◆ ABOUT THIS TASK ◆
As the answer, set down the lines below from the one containing "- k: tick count" through the one containing "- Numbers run", exactly and inclusively, and no others.

◆ DATASET SECTION ◆
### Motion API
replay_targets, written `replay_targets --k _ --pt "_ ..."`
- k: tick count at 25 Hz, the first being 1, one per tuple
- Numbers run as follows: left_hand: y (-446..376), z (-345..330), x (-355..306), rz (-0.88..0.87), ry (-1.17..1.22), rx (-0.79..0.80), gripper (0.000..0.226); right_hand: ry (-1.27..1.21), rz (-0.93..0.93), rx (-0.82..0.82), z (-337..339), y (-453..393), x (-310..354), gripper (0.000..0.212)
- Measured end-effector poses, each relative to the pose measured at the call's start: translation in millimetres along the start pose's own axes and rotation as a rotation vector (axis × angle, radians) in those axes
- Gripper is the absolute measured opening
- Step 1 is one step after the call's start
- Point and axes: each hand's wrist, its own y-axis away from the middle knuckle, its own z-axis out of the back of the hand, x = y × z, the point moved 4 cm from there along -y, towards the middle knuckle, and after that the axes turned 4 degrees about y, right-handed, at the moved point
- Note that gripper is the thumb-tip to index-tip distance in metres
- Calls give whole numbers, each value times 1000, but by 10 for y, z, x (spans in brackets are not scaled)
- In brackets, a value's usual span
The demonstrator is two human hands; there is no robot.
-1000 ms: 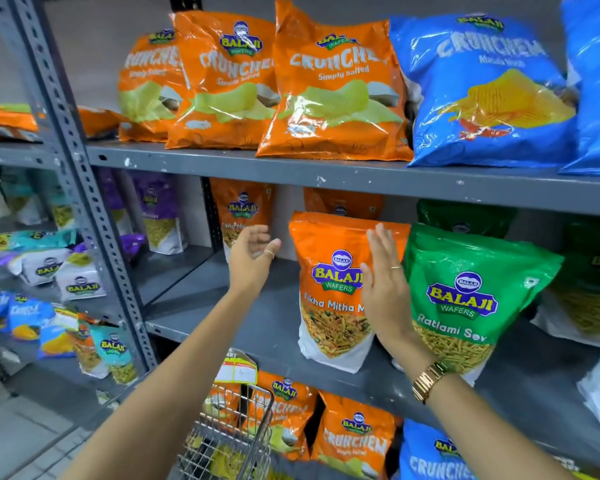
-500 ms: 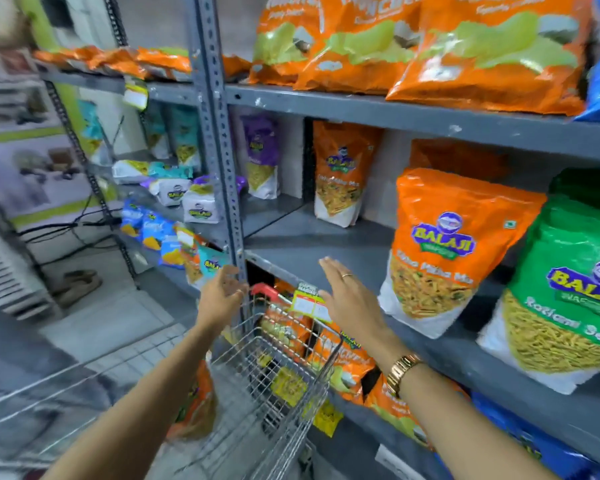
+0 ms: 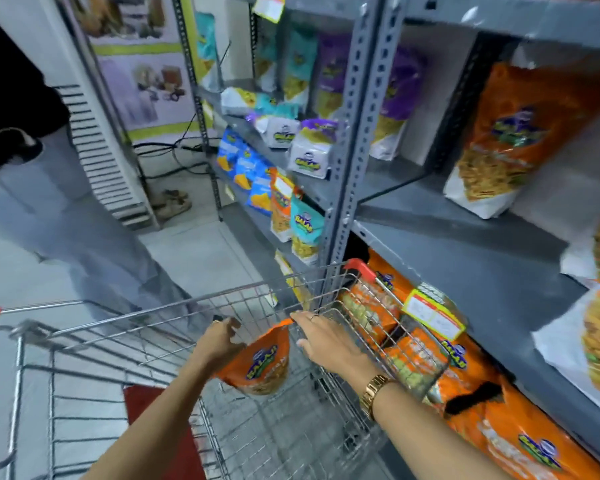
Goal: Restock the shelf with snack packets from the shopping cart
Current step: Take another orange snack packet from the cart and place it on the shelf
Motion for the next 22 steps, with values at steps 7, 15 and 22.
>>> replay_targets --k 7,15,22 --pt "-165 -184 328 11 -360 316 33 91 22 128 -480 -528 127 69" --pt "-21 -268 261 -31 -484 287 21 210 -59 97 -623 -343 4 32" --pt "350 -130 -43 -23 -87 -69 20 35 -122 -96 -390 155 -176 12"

◆ RESULT FOR THIS EXERCISE ◆
- k: tick count at 25 Hz, the first being 1, one per tuple
- Numbers run as follows: left_hand: y (-446..376), z (-345..330), x (-355..306), rz (-0.88..0.87), ry (-1.17..1.22), rx (-0.79..0.80), gripper (0.000..0.226); right_hand: ry (-1.27..1.21), rz (-0.93..0.93), rx (-0.82..0.82), z (-337..339), y (-453..393), x (-310..354), gripper (0.000..0.212)

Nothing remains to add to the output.